Já escrevi, muitas vezes, nesse mesmo espaço, o quanto eu acho cínico, hipócrita e chato ser politicamente correto. Pronto, falei. Claro que muitas pessoas imediatamente irão me rotular como um conservador, antidemocrático, reacionário. A turma que está sem uma louça suja na pia para lavar, imediatamente, irá me ‘enquadrar’. Sim, o politicamente correto é um movimento que surgiu como um meio de reduzir preconceitos e promover a inclusão. Mas também tem sido objeto de controvérsia e interpretações diversas. Aí que me refiro. Confesso que me incomoda ter que falar e escrever buscando palavras para que ninguém se sinta ofendido ou excluído, uma vez que tudo pode ser racista, preconceituoso, homofóbico. Tudo vira bullying.

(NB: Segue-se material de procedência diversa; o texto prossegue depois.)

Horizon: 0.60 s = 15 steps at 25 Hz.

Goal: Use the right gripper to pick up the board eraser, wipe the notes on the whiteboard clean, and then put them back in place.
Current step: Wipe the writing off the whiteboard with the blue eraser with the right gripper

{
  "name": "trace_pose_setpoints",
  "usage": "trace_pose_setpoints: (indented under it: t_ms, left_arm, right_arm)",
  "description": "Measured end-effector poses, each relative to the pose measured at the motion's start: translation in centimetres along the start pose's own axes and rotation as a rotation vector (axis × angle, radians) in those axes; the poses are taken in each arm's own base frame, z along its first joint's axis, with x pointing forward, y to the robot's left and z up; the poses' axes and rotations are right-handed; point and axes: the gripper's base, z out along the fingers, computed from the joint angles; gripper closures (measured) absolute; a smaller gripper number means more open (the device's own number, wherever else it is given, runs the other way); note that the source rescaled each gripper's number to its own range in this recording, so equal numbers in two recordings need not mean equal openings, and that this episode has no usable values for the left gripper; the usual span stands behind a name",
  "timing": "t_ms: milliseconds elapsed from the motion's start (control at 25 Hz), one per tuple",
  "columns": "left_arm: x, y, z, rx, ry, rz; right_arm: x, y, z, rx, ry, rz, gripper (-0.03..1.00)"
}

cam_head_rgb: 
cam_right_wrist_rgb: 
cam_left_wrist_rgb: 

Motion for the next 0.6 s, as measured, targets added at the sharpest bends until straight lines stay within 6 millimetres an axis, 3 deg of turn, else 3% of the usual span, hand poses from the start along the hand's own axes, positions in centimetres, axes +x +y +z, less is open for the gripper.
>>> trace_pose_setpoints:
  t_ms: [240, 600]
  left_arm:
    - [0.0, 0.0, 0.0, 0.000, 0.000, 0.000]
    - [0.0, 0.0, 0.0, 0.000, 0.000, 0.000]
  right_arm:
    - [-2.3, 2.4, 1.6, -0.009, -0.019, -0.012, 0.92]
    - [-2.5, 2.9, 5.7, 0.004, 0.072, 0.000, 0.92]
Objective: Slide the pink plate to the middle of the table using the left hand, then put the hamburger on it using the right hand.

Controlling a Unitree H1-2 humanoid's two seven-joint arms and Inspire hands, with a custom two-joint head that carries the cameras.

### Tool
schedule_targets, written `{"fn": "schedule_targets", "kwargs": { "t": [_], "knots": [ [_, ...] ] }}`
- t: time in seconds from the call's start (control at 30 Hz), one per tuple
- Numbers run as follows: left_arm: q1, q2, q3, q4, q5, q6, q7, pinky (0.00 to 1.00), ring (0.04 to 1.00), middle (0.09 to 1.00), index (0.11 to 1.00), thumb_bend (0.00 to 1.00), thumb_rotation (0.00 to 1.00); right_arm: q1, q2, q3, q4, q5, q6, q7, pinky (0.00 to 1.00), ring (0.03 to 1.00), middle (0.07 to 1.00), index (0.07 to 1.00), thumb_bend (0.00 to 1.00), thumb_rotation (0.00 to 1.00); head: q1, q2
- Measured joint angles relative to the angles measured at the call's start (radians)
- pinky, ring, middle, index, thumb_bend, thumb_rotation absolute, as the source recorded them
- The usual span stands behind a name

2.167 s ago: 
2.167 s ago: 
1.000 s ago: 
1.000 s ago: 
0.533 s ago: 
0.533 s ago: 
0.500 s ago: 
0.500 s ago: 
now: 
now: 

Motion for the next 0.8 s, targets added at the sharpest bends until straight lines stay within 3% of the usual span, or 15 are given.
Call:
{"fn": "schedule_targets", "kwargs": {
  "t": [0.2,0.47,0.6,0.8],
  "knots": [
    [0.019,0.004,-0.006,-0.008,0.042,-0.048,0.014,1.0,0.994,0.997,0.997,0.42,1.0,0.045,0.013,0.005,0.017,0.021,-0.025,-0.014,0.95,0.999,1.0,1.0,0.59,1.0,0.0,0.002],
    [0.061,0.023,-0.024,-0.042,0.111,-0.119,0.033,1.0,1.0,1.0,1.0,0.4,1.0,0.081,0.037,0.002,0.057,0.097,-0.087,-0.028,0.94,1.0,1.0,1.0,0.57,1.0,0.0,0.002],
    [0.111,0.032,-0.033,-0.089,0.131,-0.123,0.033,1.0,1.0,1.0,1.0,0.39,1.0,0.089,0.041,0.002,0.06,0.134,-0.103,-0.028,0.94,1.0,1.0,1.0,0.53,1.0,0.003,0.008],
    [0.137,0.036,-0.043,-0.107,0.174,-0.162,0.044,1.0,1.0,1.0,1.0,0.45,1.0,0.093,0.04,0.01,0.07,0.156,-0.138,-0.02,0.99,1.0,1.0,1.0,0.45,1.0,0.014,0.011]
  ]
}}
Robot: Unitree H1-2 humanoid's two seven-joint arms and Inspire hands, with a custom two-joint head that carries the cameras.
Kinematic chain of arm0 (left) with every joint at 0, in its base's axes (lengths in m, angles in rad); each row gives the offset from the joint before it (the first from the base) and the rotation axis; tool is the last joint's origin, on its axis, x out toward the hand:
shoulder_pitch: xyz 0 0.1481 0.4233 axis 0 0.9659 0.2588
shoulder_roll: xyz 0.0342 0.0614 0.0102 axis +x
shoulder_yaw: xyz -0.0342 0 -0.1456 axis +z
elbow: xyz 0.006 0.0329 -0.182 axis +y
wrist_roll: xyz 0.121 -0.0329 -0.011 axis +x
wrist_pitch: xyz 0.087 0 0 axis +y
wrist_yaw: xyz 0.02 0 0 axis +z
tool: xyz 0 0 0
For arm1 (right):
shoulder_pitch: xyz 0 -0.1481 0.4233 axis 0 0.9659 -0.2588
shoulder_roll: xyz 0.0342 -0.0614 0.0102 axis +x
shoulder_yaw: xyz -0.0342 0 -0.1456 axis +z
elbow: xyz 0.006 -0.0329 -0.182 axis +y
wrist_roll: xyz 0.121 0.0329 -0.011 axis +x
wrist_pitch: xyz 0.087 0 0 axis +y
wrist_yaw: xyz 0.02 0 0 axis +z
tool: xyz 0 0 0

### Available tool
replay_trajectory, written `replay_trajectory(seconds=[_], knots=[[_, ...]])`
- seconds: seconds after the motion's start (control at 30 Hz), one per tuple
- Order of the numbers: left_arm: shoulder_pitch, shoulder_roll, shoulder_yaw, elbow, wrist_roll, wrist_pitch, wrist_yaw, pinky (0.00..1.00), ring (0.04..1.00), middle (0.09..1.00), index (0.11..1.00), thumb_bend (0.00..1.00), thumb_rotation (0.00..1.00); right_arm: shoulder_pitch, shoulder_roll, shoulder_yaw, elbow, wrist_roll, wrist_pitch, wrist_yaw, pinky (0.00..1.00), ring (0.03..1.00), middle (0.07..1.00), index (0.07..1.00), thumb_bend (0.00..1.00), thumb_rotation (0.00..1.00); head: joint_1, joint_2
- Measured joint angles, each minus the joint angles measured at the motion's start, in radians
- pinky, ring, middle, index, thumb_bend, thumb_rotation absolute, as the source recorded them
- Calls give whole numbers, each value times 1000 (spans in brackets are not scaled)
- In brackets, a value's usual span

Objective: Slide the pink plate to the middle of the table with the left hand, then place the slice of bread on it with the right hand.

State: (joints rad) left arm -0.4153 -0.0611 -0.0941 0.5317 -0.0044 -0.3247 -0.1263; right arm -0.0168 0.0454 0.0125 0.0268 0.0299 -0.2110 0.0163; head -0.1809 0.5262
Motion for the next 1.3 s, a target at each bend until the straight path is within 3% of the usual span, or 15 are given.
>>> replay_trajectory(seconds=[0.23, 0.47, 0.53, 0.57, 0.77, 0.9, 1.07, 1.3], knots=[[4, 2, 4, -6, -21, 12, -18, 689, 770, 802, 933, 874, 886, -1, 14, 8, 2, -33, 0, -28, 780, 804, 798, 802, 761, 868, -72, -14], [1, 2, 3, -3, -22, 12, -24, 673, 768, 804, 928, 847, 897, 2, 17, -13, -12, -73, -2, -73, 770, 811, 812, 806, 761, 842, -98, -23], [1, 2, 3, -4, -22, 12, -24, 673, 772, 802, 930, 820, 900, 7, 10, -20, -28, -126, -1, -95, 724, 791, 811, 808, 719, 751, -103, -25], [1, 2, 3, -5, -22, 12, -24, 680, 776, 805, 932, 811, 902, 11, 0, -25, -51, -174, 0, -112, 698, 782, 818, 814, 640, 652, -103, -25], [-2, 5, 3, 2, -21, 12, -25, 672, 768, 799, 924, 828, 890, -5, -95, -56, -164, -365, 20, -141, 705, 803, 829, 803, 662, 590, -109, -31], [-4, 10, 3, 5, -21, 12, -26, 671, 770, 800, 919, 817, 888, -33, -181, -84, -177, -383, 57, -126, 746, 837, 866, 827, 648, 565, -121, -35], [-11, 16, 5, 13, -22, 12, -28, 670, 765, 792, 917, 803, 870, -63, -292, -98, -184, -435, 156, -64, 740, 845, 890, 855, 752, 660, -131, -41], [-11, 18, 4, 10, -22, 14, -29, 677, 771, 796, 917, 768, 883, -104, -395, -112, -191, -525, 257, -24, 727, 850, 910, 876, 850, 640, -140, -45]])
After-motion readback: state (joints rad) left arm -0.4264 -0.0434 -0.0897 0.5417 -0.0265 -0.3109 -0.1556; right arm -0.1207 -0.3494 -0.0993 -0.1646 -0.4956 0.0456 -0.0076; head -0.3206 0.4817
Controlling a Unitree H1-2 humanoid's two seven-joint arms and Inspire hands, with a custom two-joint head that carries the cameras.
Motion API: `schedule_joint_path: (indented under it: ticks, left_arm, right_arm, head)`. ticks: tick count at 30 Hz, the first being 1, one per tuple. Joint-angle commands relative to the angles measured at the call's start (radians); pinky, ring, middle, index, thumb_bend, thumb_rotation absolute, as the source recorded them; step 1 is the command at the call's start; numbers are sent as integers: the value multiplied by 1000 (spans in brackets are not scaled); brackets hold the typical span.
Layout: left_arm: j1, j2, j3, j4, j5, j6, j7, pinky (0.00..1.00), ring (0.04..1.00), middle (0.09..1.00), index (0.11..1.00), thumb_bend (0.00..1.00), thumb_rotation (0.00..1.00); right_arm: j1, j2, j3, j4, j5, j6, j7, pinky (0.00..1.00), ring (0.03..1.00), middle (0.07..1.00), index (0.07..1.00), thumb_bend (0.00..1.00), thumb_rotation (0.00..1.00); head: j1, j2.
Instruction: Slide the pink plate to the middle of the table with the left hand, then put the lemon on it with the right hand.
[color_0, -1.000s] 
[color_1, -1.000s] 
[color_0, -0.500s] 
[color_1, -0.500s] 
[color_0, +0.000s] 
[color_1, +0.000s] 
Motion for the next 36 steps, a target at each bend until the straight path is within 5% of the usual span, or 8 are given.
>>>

Há alguns anos eu estava assistindo a uma palestra da brilhante escritora e tradutora gaúcha Lya Luft, hoje já falecida, no Fórum da Liberdade, na PUC, em Porto Alegre. E ela dizia – para um grupo de pseudos intelectuais no qual eu, é claro, não me enquadrava – que o politicamente correto é algo detestável!!! Hein??? A Lya Luft disse isso??? Sim. Disse. Ninguém me contou. Eu estava lá e ouvi. Imediatamente estufei o peito e dirigi aquele olhar de superioridade às mais de mil pessoas que estavam comigo naquele auditório. Lya Luft antidemocrática, conservadora, reacionária. E acrescentou com uma rajada de balas de misericórdia: “O politicamente correto é um fantasma tirano, uma camisa de força, um rebaixador de nossos valores, um podador da liberdade que tanto se fala e que, tanto, buscamos”. Bom, se a Lya Luft odeia esse conceito tão prestigiado entre uma minoria nos dias atuais, lamento… mas não posso ser visto como um ser de outro planeta, retrógrado e reacionário. Ou ela – respeitadíssima – também era. E ser ‘enquadrado’ no mesmo nível de pensamento da Lya Luft, me agrada. E muito.
Em 2019, o presidente Jair Bolsonaro disse durante o seu discurso de posse: “Me coloco diante de toda a nação, neste dia, como o dia em que o povo começou a se libertar do socialismo, da inversão de valores, do gigantismo estatal e do politicamente correto”. Em 2022, Lula, também durante a sua posse falou: “Tá proibido contar piada. O mundo tá chato pra cacete, o mundo tá pesado, sabe? Todas as piadas agora viraram politicamente erradas”, ao defender as chacotas sobre nordestinos. Detalhe: especialistas afirmam que o politicamente correto surgiu como um movimento de esquerda em defesa dos excluídos…
O politicamente correto, em última instância, destrói a espontaneidade. Quanto mais se limita o pensamento, mais pejorativos seremos. Se antes de avaliar a idoneidade, a retidão e o que pensa uma determinada pessoa, eu julgá-la pela sua aparência física, cor da pele, cabelo, peso, altura, ideologia política ou opção sexual, então não sei mais o que é preconceito. Considerar negros, gordos, carecas, gays, bolsominiuns e petralhas, dos demais é exatamente a base do preconceito. A minha geração, por exemplo, cresceu e viveu chamando os amigos por apelidos – muitas vezes depreciativos – como vermelho (os ruivos), neguinho, alemão batata, sarará, surdo, manco, tucano (pelo tamanho do nariz), Dumbo (pelo tamanho das orelhas). E ninguém virou um serial killer por causa disso.
Penso que caminhamos a passos largos para um ambiente seguro demais, engessado demais, onde nada de surpreendente acontece porque o mundo está cheio de regras e pessoas impondo limites. Principalmente, de expressão.